Requirement » Omit all pictures, then retype exactly the lines from the one that contains "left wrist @" through the end of the listing.

╭──

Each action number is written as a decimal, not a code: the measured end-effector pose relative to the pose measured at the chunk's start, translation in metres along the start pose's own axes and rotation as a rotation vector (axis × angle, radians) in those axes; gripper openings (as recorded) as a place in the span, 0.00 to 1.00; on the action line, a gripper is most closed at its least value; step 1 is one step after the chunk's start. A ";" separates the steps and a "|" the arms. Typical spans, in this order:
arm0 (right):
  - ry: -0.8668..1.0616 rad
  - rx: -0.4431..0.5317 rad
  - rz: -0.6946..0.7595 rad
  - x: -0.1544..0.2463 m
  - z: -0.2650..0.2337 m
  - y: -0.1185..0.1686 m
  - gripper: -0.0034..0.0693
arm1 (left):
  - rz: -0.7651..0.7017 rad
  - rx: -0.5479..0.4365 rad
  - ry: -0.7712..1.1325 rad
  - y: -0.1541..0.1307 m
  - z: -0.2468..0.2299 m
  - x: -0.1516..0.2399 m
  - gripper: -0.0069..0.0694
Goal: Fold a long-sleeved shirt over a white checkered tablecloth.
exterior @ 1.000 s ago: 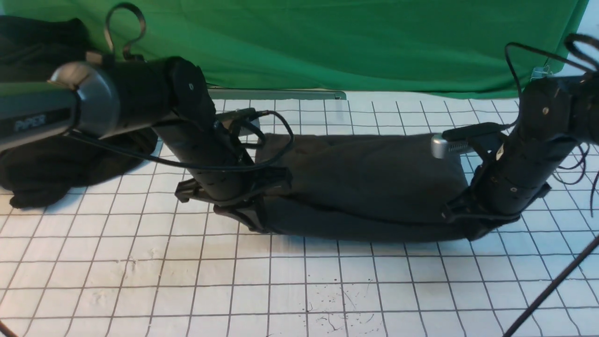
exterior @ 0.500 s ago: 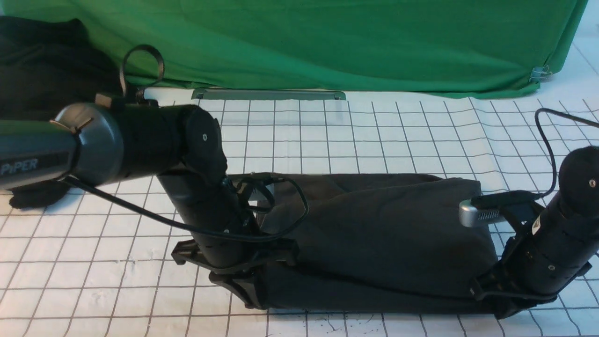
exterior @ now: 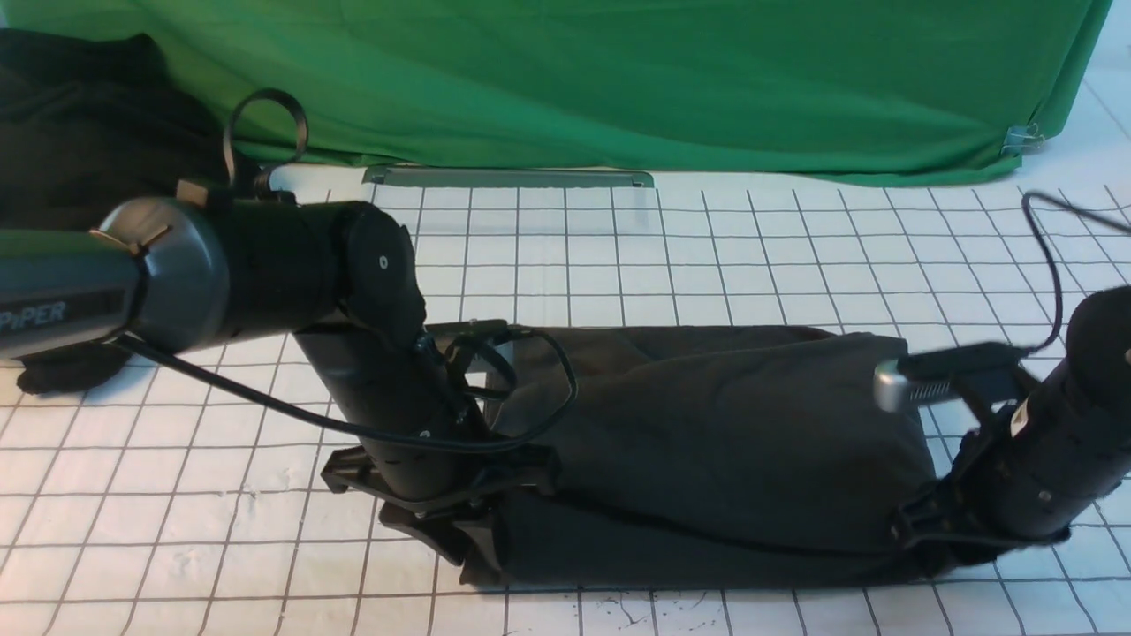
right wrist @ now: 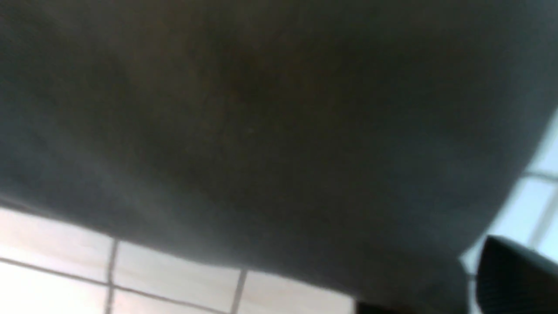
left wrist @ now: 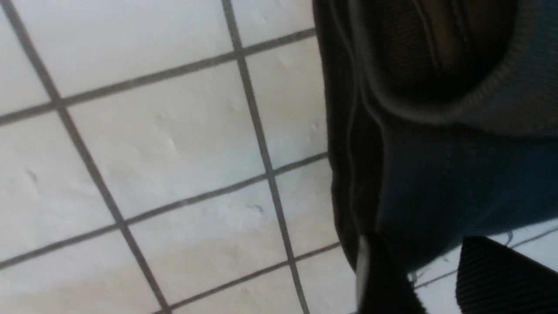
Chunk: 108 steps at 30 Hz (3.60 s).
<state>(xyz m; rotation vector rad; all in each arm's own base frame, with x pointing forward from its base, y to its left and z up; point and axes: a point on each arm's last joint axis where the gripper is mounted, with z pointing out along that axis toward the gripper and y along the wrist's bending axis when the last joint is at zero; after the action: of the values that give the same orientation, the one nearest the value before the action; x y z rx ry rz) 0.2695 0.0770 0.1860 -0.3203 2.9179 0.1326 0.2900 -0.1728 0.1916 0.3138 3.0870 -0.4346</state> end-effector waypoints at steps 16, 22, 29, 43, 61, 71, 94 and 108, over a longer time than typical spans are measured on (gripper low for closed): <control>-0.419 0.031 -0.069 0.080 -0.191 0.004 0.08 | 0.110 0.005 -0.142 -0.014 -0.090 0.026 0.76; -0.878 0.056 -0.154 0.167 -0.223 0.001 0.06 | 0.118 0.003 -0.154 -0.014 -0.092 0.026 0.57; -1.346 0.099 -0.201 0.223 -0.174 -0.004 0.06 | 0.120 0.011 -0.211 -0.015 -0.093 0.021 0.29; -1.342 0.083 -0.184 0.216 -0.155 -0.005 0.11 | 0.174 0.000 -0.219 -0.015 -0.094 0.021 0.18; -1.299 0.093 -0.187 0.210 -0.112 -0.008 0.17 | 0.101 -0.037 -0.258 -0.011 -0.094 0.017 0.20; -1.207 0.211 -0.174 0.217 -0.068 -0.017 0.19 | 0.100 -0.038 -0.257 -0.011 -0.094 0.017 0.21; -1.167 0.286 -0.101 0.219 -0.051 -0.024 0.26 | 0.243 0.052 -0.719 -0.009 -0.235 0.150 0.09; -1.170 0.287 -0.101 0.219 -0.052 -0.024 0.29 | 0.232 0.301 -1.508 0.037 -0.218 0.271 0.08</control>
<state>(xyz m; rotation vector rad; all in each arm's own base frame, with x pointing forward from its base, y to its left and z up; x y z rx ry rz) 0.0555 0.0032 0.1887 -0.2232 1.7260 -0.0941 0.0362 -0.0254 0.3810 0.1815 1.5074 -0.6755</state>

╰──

Exercise response »
left wrist @ now: 
Chunk: 108 steps at 30 Hz (3.60 s).
<state>(xyz m; rotation vector rad; all in each arm's own base frame, with x pointing forward from its base, y to its left and z up; point and axes: a point on each arm's last joint axis where the gripper is mounted, with z pointing out along that axis toward the gripper and y along the wrist's bending axis when the last joint is at zero; after the action: of the values that give the same orientation, the one nearest the value before the action; x y z rx ry rz) 0.2695 0.0770 0.1860 -0.3203 2.9179 0.1326 0.2900 -0.1728 0.1916 0.3138 3.0870 -0.4346</state> end-effector waypoints at steps 16, 22, 29, 43, 61, 71, 94 and 108, over a longer time than typical spans are measured on (gripper low for closed): <control>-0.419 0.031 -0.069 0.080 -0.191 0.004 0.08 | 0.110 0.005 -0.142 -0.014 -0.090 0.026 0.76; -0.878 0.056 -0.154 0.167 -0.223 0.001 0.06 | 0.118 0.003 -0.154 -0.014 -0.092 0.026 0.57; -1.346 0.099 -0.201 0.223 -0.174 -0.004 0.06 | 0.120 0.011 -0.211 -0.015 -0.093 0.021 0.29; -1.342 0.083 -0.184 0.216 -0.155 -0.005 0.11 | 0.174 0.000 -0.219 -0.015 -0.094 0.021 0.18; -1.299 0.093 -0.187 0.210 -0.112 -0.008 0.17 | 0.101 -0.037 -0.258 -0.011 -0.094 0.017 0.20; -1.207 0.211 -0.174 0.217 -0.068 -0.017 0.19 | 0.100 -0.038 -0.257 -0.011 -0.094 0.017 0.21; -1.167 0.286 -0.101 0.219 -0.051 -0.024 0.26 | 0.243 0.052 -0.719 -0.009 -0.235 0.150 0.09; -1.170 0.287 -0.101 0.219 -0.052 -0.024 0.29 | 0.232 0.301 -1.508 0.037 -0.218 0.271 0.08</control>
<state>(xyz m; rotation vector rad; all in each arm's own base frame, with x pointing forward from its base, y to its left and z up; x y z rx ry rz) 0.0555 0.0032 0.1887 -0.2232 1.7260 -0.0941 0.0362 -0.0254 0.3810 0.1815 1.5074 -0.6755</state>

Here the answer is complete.